Le Premier ministre belge réfute toute divergence de fond avec Bruxelles : « Soyons très clairs, la Belgique ne veut pas qu’un seul euro ne revienne à Moscou. La Russie doit payer pour les destructions qu’elle a causées en Ukraine », a-t-il martelé dans plusieurs langues, dont l’espagnol, à l’issue de la réunion européenne. Le bât blesse, c’est la méthode. Bart De Wever, nationaliste flamand de droite, recourt à une analogie pour illustrer son propos : « Nous devrions garder cette poule [les actifs immobilisés] et, au final, quand nous parlerons d’un traité de paix, alors nous pourrons mettre la poule sur la table », a-t-il coutume de dire. Les prêts innovants proposés, prévient-il, reviennent à « manger la poule », engageant ainsi l’Europe dans un « territoire juridique inconnu » et sans précédent face à un Moscou promettant « des conséquences pour l’éternité » si ses fonds sont touchés. « Même pendant la Seconde Guerre mondiale, les avoirs immobilisés n’ont pas été touchés », a-t-il rappelé.

Au-delà des considérations internationales, la prudence de Bart De Wever est également alimentée par des enjeux internes. Son gouvernement, issu d’une coalition précaire formée après sept mois de tractations, est fragilisé par des coupes budgétaires drastiques qu’il souhaite imposer, provoquant par ailleurs de fréquentes grèves nationales.

Bart De Wever assure ne pas être le seul à nourrir des doutes quant à la proposition européenne, même si tous ne l’expriment pas publiquement. Dès le début de l’initiative, plusieurs dirigeants ont fait part de leurs appréhensions, bien qu’il soit actuellement nécessaire de trouver une solution pour lancer ce que certains appellent un « tomahawk financier ».

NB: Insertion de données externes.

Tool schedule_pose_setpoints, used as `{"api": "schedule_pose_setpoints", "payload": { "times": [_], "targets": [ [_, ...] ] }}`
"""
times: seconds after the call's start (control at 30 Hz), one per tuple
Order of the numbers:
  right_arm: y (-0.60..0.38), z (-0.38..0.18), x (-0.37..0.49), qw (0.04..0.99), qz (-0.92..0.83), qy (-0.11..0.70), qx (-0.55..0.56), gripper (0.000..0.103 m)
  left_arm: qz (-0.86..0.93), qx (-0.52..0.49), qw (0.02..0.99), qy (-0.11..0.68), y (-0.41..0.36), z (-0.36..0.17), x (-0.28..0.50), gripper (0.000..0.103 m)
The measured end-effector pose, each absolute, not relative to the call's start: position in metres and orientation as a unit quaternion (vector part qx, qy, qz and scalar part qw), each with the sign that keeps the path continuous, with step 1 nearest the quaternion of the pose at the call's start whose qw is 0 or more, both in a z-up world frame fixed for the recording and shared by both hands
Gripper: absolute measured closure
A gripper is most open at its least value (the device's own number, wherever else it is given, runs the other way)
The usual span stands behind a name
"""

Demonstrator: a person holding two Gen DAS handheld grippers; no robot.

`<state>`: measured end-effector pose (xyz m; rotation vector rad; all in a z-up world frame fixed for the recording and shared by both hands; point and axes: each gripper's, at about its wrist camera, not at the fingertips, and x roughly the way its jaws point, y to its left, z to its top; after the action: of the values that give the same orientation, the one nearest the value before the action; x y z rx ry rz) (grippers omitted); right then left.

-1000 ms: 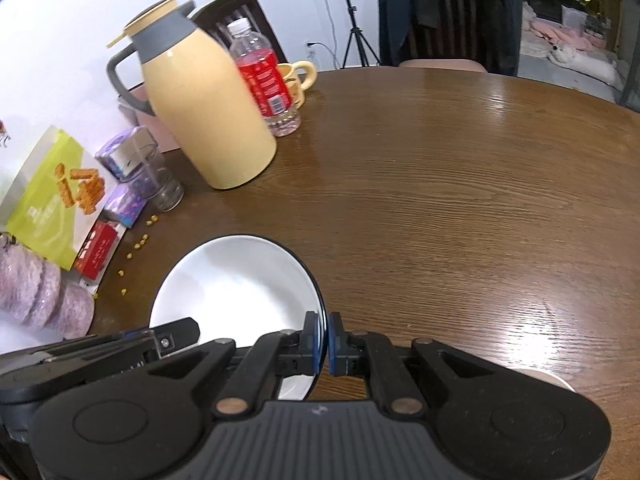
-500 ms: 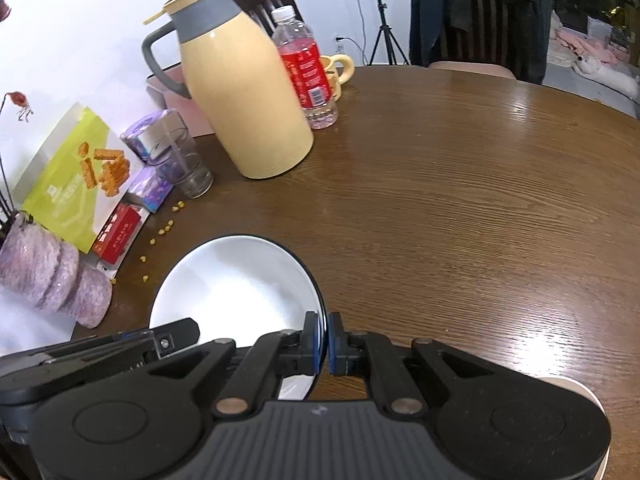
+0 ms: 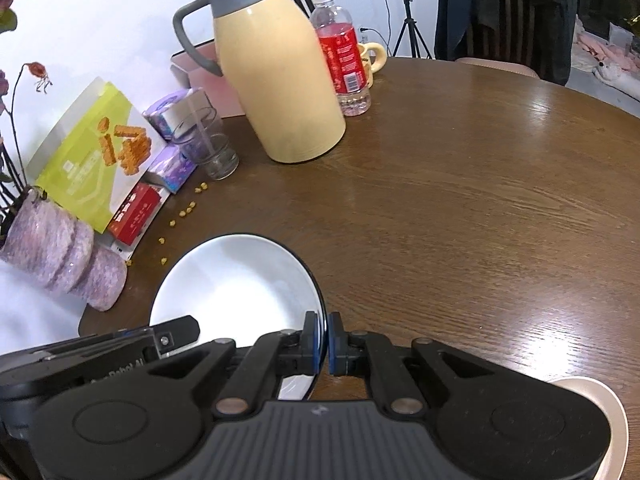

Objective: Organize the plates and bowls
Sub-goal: 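Carry the white bowl with both tools over the bowl stack beside the vase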

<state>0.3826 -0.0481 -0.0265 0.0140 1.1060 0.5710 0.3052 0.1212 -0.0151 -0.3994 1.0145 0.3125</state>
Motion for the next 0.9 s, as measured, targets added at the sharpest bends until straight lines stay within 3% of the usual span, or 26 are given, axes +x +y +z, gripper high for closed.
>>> {"api": "schedule_pose_setpoints", "payload": {
  "times": [0.9],
  "targets": [
    [-0.016,-0.060,0.377,0.794,0.280,0.539,-0.028,0.098,0.159,-0.197,0.826,0.503,0.145,-0.054,0.292,0.097]
  ]
}}
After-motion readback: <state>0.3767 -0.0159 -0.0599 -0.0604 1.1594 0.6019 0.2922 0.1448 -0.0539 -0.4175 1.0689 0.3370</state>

« J’ai l’impression que plusieurs dirigeants sont partagés entre leur volonté de soutenir l’Ukraine et leur conscience qu’il existe de réels doutes » sur l’utilisation des avoirs russes, a souligné le dirigeant belge.

« Cette solution soulève des questions juridiques et des questions liées au partage des risques », a également constaté le président français Emmanuel Macron. « Les clarifications techniques ne nous ont pas permis d’achever ce dossier aujourd’hui », a-t-il reconnu à l’issue du sommet, tout en affirmant que la volonté de poursuivre la démarche était « très clairement réaffirmée ». « Le mandat a été confié à la Commission afin que nous puissions parvenir à un accord définitif en décembre », a-t-il précisé.

Les dirigeants ont chargé la Commission européenne de cartographier « dès que possible » les besoins financiers de l’Ukraine et de définir des « options de soutien financier ». Après le sommet, Ursula von der Leyen a réaffirmé que le gel des avoirs restait l’option privilégiée. « La question est de savoir comment exactement nous pouvons utiliser ces actifs », a-t-elle admis.